Say a customer writes in about something weird with their triggers. We need to figure out if anyone internally has seen this before, whether engineering already knows about it, and how the feature actually works under the hood. That used to mean a lot of tabs: Slack open in one, Linear in another, the codebase somewhere, our docs somewhere else. Maybe Snowflake, too, if the data lives outside telemetry. We’d copy things between them and try to hold the whole thread in our head while jumping around.
Now the entire loop happens in one place. We start with, “What is this customer describing?” and end up at “OK, here’s the code path, engineering already has a Linear ticket, and the telemetry confirms it” without ever losing our train of thought.
What escalations look like now
In the past, when customers reported an issue that proved difficult to diagnose upfront, we might have looped in engineers earlier to determine whether to escalate—and, if so, what information to share. It was a time-consuming process, and we all know that the faster a ticket can be resolved, the better the customer experience can be.
Now, with the MCP and Canvas, we can do most of that investigation before engineering ever gets involved. On this particular ticket, we searched the codebase, found the root cause, confirmed the customer’s data was fine, and even found a previous fix for the same pattern.

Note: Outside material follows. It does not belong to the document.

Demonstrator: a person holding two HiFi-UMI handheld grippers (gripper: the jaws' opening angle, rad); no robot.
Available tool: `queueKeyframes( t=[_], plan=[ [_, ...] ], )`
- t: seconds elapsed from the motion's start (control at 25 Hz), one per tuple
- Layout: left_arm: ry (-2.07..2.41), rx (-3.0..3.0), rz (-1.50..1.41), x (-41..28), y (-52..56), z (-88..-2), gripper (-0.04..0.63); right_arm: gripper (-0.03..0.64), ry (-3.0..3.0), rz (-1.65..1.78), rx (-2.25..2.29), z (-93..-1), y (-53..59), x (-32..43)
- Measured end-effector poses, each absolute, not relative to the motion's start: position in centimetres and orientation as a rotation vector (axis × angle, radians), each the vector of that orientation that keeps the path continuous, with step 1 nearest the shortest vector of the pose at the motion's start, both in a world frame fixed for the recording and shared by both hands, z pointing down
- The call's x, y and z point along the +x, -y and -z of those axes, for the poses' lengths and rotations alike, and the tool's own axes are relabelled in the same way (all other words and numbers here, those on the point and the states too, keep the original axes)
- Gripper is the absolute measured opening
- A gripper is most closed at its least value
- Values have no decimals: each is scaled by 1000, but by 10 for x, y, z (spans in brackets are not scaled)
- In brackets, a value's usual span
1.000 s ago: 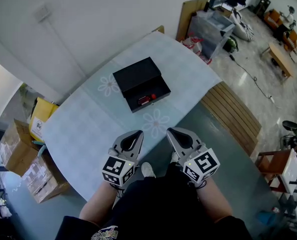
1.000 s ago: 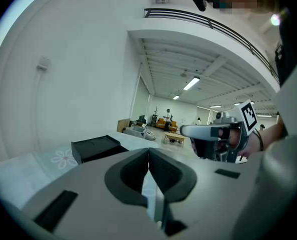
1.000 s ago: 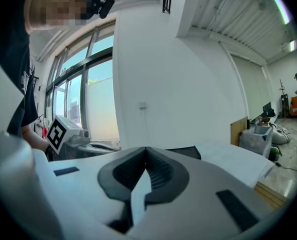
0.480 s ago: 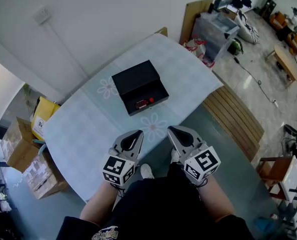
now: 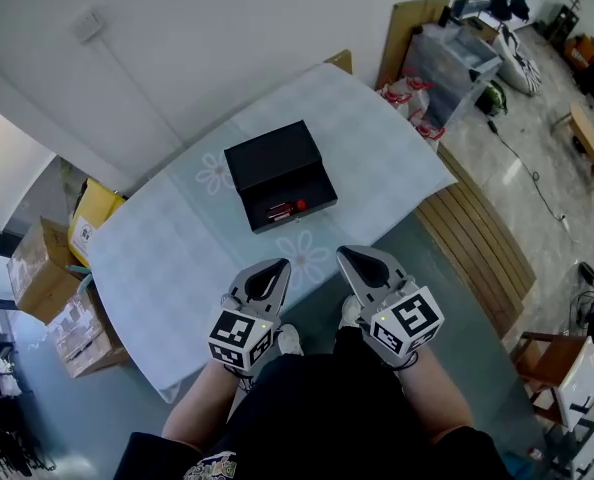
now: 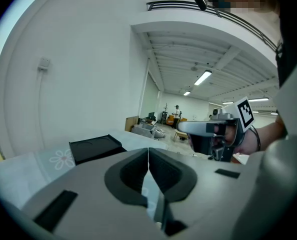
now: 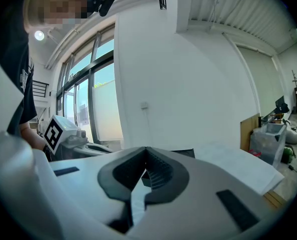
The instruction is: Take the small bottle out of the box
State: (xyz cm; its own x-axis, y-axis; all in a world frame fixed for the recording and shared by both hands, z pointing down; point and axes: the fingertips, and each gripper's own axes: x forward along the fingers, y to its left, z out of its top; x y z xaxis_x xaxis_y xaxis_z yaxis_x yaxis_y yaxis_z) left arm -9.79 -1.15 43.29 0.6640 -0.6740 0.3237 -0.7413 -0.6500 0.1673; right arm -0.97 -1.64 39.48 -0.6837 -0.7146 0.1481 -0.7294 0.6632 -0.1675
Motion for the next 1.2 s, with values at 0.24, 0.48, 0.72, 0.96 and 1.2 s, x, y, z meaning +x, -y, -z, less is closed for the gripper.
queueKeyframes(
  t=[0.24,0.48,0.72,0.96,1.2],
  plan=[
    [1185,2561,-368,-85,24,-439,29,19,2830,-369,1141,-405,35,3],
    [1246,2516,-392,-76,40,-444,29,18,2856,-404,1068,-413,54,14],
    [1301,2475,-413,-63,52,-450,29,18,2877,-422,1000,-418,69,29],
    [1343,2449,-412,-47,58,-452,29,18,2883,-435,940,-422,78,43],
    [1391,2419,-420,-40,57,-455,29,18,2895,-429,882,-423,82,51]
  ],
)
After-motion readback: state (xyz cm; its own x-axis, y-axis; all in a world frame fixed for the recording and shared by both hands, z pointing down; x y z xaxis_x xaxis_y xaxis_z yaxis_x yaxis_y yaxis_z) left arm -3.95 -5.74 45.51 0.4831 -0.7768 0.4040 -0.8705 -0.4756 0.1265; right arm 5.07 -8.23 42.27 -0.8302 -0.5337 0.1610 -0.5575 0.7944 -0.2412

By the time we escalated, engineering had everything they needed to go straight to a fix. No reproducing, no back and forth, no “Which dataset is this in?”
That’s the part that changed the most. Escalations used to be the beginning of an investigation. Now, they’re closer to the end of one. The customer gets an answer faster, engineering spends less time on the detective work and receives fewer escalations, and support engineers are empowered. Everyone wins.
This isn’t just a support story
If you’ve ever had to debug a service you didn’t build, or investigate an alert for a system you’re still learning, you’ve hit the same wall we did. Canvas and the MCP aren’t just for support teams. They work for anyone who needs to investigate something in unfamiliar territory. The real win is that you can start doing useful work before you’ve memorized the whole system.